Required work - Below are the records. List every line holding the word "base".

(Records supplied begins)

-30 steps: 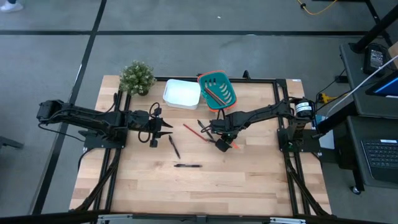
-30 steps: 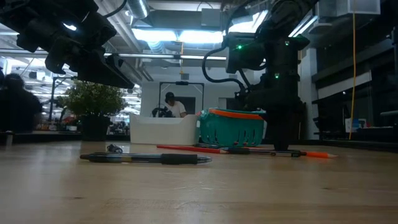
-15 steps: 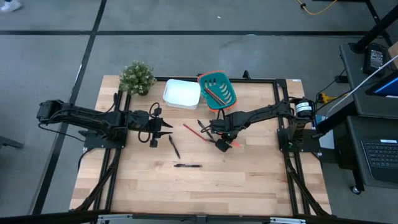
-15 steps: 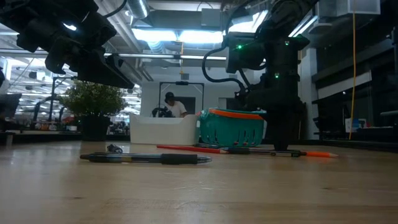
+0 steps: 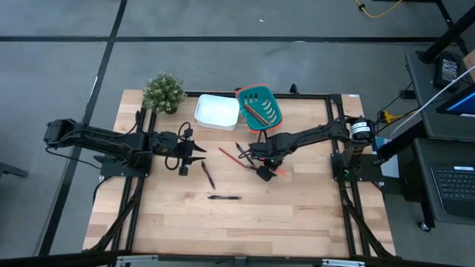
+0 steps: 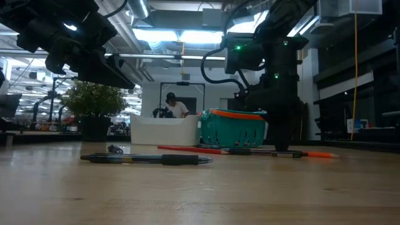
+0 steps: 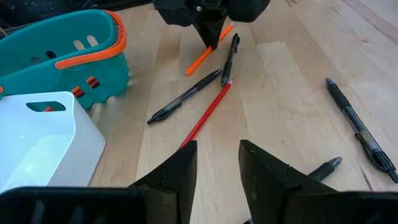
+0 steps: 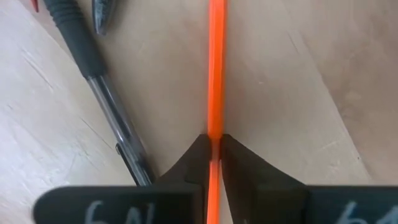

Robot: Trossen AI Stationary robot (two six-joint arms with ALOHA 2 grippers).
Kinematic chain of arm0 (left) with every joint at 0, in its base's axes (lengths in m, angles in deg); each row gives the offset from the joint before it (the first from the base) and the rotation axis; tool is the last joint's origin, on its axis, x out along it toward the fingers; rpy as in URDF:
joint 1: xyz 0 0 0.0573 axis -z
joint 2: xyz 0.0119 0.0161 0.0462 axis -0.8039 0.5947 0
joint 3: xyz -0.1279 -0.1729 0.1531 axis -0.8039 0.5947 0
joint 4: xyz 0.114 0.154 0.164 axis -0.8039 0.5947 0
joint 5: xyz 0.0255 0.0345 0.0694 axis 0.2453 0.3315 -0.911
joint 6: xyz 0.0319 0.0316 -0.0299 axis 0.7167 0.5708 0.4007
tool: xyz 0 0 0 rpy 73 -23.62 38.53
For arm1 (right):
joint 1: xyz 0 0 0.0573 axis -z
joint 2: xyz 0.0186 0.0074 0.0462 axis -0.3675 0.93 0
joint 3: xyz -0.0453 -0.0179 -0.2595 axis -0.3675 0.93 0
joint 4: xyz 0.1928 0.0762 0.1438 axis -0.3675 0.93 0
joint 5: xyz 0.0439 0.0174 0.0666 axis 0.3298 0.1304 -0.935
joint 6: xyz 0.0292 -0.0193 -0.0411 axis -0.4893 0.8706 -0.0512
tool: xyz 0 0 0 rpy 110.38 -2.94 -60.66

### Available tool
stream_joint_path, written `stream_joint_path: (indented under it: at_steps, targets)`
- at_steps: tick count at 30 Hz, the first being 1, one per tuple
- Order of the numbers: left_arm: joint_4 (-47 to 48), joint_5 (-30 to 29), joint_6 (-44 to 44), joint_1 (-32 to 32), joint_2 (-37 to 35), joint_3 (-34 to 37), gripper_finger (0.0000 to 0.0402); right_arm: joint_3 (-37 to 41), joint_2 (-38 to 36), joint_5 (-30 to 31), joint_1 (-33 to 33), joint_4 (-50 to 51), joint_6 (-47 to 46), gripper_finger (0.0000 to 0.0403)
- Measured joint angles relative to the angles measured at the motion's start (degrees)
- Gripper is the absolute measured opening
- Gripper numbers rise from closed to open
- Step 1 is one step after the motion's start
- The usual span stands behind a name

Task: Sort pens & pencils
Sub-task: Put the orange pencil into the dark green bin

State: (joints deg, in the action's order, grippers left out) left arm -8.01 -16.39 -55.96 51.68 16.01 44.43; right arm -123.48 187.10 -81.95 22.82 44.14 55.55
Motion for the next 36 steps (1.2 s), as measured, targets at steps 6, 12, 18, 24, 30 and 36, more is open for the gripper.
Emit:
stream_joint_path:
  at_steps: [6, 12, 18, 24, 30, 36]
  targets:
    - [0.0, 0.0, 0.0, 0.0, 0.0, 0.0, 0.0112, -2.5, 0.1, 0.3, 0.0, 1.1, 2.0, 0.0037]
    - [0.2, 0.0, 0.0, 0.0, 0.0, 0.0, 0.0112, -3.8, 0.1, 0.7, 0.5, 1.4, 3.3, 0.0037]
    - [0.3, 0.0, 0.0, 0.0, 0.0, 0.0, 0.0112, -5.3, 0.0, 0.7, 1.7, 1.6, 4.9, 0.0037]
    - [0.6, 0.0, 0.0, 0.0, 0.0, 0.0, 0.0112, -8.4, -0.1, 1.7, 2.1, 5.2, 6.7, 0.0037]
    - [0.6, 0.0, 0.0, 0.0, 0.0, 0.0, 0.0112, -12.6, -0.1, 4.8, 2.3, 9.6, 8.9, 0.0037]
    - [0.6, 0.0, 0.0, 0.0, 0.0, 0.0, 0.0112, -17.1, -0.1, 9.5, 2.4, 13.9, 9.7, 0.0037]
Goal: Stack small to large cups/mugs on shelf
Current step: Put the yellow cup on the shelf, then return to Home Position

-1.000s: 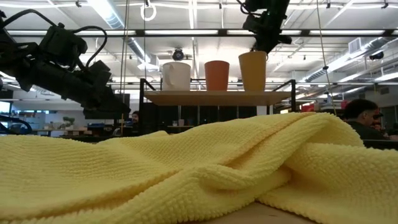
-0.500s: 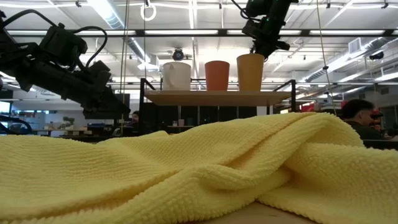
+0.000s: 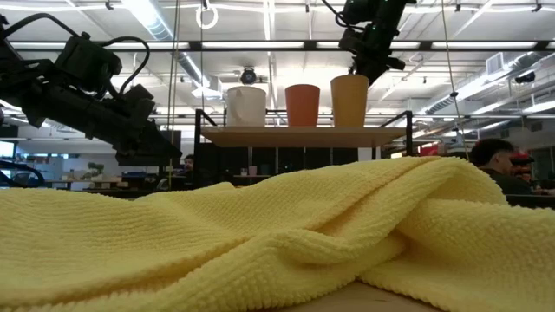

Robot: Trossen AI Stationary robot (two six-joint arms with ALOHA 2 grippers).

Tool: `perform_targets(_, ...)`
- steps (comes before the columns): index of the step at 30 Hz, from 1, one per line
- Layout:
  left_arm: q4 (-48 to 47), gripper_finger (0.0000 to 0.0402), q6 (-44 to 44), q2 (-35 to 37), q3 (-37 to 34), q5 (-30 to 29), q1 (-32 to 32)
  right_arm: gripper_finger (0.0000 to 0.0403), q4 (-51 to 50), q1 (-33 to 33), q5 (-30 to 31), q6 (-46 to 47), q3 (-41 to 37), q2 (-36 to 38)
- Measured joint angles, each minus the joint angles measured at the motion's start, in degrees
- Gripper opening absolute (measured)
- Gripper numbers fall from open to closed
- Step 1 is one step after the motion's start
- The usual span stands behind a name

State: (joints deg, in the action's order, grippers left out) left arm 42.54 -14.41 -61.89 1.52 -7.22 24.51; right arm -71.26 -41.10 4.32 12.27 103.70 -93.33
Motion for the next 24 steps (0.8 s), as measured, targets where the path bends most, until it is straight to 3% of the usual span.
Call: perform_targets(24, 0.04, 0.0012, -0.66, 0.00, 0.00, 0.00, 0.02, 0.0055, 0.19, 3.64, 0.77, 2.75, 0.00, 11.52)
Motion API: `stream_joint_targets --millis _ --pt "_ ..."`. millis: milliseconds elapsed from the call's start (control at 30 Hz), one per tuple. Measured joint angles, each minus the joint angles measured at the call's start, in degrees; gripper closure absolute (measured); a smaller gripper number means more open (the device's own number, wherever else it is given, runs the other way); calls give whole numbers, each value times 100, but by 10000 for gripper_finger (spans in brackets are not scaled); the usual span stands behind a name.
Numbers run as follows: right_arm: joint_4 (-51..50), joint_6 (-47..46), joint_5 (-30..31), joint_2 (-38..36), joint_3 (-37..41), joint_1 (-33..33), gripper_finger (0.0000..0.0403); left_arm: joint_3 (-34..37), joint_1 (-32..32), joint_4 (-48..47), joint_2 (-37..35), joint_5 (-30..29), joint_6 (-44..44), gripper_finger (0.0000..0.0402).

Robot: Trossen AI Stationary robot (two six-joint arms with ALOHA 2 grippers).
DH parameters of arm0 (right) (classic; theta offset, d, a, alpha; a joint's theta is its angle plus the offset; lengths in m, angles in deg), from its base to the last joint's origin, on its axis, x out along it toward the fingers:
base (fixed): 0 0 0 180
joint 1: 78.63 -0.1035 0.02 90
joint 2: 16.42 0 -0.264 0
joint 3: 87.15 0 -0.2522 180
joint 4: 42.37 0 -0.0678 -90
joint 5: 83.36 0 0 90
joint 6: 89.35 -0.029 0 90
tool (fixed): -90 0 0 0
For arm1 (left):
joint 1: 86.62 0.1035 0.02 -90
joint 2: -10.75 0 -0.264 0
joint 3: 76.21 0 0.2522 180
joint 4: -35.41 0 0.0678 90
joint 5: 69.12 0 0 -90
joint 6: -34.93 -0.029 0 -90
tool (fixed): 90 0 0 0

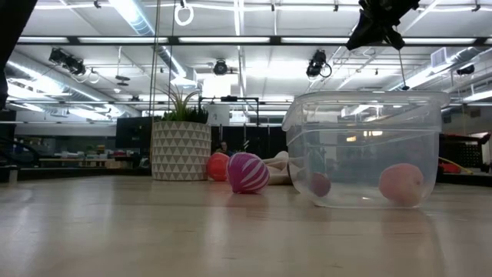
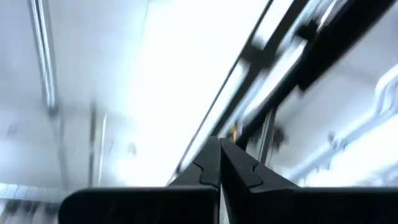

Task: Pick and placing Produce into tupperware
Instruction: Put the green watermelon into the transparent bin

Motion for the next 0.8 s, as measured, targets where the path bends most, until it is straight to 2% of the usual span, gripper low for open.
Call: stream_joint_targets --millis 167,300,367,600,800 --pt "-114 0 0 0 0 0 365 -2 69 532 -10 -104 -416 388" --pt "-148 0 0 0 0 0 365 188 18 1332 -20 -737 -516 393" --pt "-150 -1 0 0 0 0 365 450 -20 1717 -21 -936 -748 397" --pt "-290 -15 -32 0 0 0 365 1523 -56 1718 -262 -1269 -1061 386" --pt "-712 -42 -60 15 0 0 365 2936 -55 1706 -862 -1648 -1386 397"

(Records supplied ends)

Written reply -
Kinematic chain of arm0 (left) with every joint at 0, in its base's axes (lengths in m, angles in deg); each row gives the offset from the joint before it (the first from the base) and the rotation axis; tool is the last joint's origin, on its axis, x out along it toward the fingers; rpy as in URDF:
DH parameters of arm0 (right) (classic; theta offset, d, a, alpha; a joint's theta is its angle plus the offset; lengths in m, angles in deg), from its base to the last joint's origin, on its axis, x out along it toward the fingers:
base (fixed): 0 0 0 180

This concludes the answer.